Know Your Place, Part Two
April 8th, 2009![]()
I alluded yesterday to the tendency of photographers, particularly working photographers who endeavor to do this for a living and therefore feel the stakes are higher, to compete with each other. Few things kill the creative spirit so efficiently.
We become photographers, most of us, because in this craft we discover a means of expression that suits us. And we love it so much we do it as much as we can, and then people begin to pay us to do it, which suits us just fine because we love doing it so much. But soon it becomes the bread and butter and because, we assume, there is only so much work out there, we become competitive. We look to other photographers and see how they’re making money, which markets they’re serving and what those markets want. Without knowing it we’re begun to drift towards the herd and away from our unique vision.

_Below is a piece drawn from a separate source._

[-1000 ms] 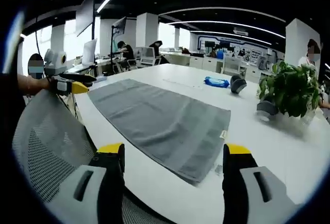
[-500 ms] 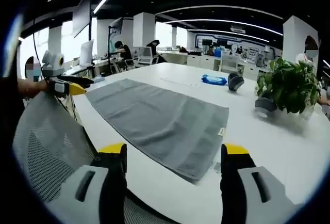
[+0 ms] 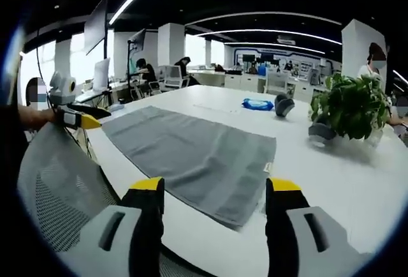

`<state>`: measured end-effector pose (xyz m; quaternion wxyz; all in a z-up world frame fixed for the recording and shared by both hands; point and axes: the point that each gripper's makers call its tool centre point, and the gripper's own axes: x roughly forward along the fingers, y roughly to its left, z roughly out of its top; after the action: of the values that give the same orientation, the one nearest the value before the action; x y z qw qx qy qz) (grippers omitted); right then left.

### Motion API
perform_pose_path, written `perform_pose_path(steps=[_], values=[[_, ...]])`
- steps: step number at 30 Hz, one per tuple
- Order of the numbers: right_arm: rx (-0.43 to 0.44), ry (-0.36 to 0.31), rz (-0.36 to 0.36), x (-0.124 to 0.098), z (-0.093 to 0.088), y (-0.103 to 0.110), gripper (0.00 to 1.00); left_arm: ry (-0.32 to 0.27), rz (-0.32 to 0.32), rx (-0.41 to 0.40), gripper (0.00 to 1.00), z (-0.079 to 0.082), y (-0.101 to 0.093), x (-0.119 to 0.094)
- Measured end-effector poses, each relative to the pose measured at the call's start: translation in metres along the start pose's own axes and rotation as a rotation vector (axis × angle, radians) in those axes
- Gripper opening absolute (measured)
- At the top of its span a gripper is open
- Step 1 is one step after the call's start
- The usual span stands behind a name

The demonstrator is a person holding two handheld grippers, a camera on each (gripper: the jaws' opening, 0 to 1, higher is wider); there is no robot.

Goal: Fold the towel on the table until its edges align and the towel forms a compact rectangular stack.

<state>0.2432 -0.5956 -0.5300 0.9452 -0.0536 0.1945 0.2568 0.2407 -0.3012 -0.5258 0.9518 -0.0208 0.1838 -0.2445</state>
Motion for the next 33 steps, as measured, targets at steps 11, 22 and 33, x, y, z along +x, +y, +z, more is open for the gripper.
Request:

Yesterday I championed the value of knowing our place and fighting our weight. I think it’s just as important to know your place and find your niche. Find that place that you fit like a glove and do so well others will flock to you. Does Steve McCurry do weddings? Maybe, but he’s not known for it, is he? Does Annie Leibovitz shoot Nascar races? Does Moose Peterson shoot kiddie portraits? Joe McNally says “shoot what you love.” Same thing. What’s the one thing you love to shoot so much you could do it every day? You love shooting it so much you shoot it with a special affection and an eye knows the subtleties of the subject for having looked at it day-in and day-out? Find that niche and own it, baby. I’m not talking about being better than others, but about being unique, different from others.

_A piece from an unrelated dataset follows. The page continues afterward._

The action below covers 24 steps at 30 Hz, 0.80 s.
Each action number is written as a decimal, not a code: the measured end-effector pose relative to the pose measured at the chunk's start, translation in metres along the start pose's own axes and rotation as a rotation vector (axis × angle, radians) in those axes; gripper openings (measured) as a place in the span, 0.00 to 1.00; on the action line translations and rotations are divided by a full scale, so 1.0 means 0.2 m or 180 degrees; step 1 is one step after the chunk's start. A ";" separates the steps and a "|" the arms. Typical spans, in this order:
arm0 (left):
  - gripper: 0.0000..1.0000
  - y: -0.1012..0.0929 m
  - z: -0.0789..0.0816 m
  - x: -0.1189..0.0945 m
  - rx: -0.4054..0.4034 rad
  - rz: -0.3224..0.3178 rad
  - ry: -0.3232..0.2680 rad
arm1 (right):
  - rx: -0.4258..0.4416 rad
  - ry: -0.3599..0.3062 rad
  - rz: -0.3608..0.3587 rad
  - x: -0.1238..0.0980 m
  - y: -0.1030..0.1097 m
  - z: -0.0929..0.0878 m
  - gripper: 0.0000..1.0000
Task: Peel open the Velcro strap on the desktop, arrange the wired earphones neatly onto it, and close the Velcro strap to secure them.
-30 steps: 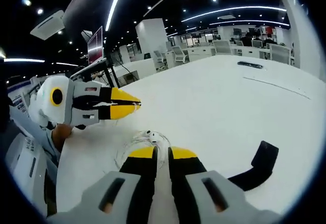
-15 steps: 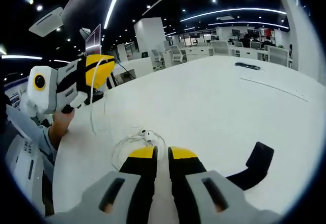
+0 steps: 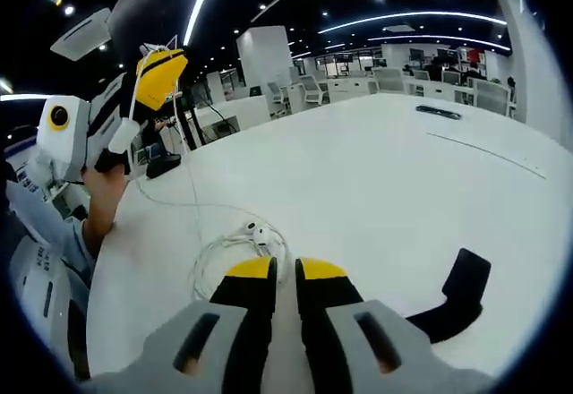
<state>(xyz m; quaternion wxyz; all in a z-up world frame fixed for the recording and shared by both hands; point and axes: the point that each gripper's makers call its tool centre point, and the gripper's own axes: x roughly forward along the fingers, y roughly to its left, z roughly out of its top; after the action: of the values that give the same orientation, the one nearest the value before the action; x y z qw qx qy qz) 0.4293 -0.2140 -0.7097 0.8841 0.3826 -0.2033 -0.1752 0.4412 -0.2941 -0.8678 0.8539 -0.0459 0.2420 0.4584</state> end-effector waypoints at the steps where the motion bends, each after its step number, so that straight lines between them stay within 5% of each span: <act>1: 0.06 0.01 0.00 0.00 0.0008 0.0015 -0.0009 | -0.0005 0.0000 -0.0004 0.00 0.00 0.00 0.11; 14: 0.06 0.09 0.07 0.01 0.0012 0.0271 -0.0219 | -0.0081 0.0022 -0.0001 0.02 0.03 0.01 0.09; 24: 0.06 0.00 0.01 0.02 -0.0118 0.0117 -0.0114 | -0.0118 -0.0034 -0.0007 0.00 0.02 0.03 0.05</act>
<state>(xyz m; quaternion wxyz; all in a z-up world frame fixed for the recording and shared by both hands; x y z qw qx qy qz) 0.4329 -0.2165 -0.7071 0.8903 0.3592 -0.2228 -0.1695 0.4399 -0.2898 -0.8615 0.8547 -0.0596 0.2288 0.4621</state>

“Yeah, but what if someone else already shoots that niche? I mean, I wanna shoot elk and stuff, and Moose Peterson already shoots that stuff. AND his name is MOOSE for crying out loud!! How can I compete with that!?” I hear ya. But you’re slipping into the comparison paradigm, again. It’s not a pyramid with room for only one at the top of each broad category. Make your own pyramid, in your own style, from your own angle. But make it yours. Unmistakably. Switching metaphors, make sure the red X you are standing on is yours and yours alone. There’s no room on Zack Arias’s X for me – it’s his and his alone. And if I try to usurp his then my own X, the place I alone was created to occupy and shine on, rests vacant.
In marketing speak this is what branding and positioning are all about. When the market thinks of you, what red X do they associate you with. Heck, if you’re smart and really creative your X won’t be red. Probably won’t even be an X. Do they think of you as a destination wedding photographer or as the guy who does weddings and portraits and Nascar and travel and dogs and still life and, oh, also landscapes and macro flower stuff. If it’s the latter then you stand on a very diluted X, my friend, and when the client goes looking for a destination photographer they’re going to look for the brightest red X in the style they prefer and go with him. Same with the client looking for portraits, Nascar, travel, dogs, and still life.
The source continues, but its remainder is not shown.